Qui est ce chercheur ? Sur son blog, il présente sa marque en toute modestie : « Limited Results » (résultats limités) en précisant : « contribution limitée à ce monde ». Quant à sa page « about me » c’est un modèle d’économie de mots.

« Not a big talker/writer » (pas très bavard) précise-t-il. En ajoutant « Offensive side » (je suis plutôt en mode offensif).

Dans son post du 23 janvier, il raconte donc ses échanges avec les responsables de LFIX. Il le fait dans son inimitable style.

Histoire de négociations

Après avoir montré les photos de la scie et de l’ampoule et tout le détail technique de son expérience, il en arrive à la conclusion : « les données de connexion wifi de l’utilisateur ont été découvertes, pas de protection du dispositif, certificat et clé privée RSA ont pu être extraits. »

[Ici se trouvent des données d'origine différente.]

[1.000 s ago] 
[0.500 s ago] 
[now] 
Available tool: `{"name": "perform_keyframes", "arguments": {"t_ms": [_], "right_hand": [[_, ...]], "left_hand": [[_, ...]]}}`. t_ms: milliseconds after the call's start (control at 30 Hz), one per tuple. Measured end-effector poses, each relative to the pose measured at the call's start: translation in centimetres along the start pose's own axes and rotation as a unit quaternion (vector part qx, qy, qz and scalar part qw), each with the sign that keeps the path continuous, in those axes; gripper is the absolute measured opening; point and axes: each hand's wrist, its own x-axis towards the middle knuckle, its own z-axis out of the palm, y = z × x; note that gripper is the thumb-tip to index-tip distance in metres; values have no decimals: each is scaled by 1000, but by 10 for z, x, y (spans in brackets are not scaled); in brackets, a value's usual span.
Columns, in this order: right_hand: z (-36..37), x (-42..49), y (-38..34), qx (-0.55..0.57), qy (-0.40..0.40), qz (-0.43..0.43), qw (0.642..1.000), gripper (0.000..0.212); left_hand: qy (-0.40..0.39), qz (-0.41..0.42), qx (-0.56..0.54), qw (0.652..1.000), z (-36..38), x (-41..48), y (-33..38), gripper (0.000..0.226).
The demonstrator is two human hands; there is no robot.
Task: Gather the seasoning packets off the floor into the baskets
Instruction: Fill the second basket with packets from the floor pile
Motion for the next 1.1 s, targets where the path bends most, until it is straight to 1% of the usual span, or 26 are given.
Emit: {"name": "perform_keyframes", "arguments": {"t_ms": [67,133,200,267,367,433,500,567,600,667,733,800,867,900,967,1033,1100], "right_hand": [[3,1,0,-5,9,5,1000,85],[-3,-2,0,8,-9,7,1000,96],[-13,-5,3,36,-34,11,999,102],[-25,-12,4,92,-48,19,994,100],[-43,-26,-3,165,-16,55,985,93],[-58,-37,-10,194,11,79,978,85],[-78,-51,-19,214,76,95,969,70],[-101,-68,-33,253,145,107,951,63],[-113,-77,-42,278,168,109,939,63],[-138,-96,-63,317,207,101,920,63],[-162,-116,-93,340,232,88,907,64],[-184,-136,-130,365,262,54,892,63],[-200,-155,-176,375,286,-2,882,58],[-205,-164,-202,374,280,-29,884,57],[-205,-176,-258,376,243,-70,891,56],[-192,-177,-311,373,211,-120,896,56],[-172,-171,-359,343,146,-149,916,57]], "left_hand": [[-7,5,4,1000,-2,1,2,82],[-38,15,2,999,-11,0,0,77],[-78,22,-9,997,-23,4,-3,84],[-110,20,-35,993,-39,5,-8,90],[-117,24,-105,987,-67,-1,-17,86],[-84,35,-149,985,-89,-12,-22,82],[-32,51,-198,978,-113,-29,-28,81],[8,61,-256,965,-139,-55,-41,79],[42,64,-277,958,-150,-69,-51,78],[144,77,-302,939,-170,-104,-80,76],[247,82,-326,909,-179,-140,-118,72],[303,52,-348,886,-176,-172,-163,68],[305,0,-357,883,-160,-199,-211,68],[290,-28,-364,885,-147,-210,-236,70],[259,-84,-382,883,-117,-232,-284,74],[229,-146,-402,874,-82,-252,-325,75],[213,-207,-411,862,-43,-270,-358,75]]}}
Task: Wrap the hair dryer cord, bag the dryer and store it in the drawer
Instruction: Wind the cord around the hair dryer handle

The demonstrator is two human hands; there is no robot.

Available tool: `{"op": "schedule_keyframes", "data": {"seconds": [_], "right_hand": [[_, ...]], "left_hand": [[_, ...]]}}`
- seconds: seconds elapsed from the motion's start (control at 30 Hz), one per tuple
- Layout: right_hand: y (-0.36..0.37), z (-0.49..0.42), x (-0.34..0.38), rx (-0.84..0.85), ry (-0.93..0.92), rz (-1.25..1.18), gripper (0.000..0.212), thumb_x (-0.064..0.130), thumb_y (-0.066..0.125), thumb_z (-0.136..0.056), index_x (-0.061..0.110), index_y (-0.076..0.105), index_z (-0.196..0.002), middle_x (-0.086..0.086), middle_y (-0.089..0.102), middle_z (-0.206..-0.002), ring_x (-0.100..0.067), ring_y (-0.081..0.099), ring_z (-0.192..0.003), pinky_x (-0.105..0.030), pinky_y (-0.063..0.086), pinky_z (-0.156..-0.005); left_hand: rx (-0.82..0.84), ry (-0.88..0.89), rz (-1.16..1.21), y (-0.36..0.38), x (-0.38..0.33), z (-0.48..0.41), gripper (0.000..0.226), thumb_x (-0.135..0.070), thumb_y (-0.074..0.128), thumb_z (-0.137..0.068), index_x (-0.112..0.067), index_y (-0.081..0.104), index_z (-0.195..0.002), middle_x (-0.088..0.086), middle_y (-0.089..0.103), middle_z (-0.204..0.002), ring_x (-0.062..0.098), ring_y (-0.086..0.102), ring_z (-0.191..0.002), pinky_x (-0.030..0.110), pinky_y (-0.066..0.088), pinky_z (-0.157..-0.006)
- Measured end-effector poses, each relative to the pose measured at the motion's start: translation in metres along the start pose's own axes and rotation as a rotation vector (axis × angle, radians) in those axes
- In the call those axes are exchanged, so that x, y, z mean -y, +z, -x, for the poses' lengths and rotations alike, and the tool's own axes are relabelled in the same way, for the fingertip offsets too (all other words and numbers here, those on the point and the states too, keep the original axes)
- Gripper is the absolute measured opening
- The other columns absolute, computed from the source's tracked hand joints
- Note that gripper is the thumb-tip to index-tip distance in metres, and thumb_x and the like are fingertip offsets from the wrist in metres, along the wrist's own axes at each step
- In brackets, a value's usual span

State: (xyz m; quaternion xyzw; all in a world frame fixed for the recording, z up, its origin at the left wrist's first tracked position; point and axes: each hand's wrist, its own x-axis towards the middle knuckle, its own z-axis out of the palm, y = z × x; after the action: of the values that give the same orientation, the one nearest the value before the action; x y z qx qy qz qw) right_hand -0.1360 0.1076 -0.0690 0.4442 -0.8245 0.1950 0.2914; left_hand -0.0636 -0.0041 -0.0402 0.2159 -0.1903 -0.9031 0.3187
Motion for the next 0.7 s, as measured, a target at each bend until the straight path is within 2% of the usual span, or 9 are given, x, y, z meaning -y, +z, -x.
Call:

S’ensuit l’histoire de ses négociations avec l’entreprise :

24/05/2018 : E-mail à LFIX. Je demande à discuter avec l’équipe d’ingénieurs.
3/10/2018 : Aucune réponse pendant quatre mois. J’envoie le rapport par email.
4/10/2018. Remerciements de LFIX.
17/10/2018 : L’équipe de LFIX confirme la vulnérabilité, demande un RV téléphonique et 150 jours d’embargo avant l’officialisation.
23/10/2018 : RV téléphonique avec l’équipe. On se met d’accord sur 90 jours.
30/10/2019 : Le communiqué de presse ici.

Celui-ci précise avoir réglé ces vulnérabilités et remercie Limited Results. L’entreprise a raison. On ne remercie jamais assez les taiseux.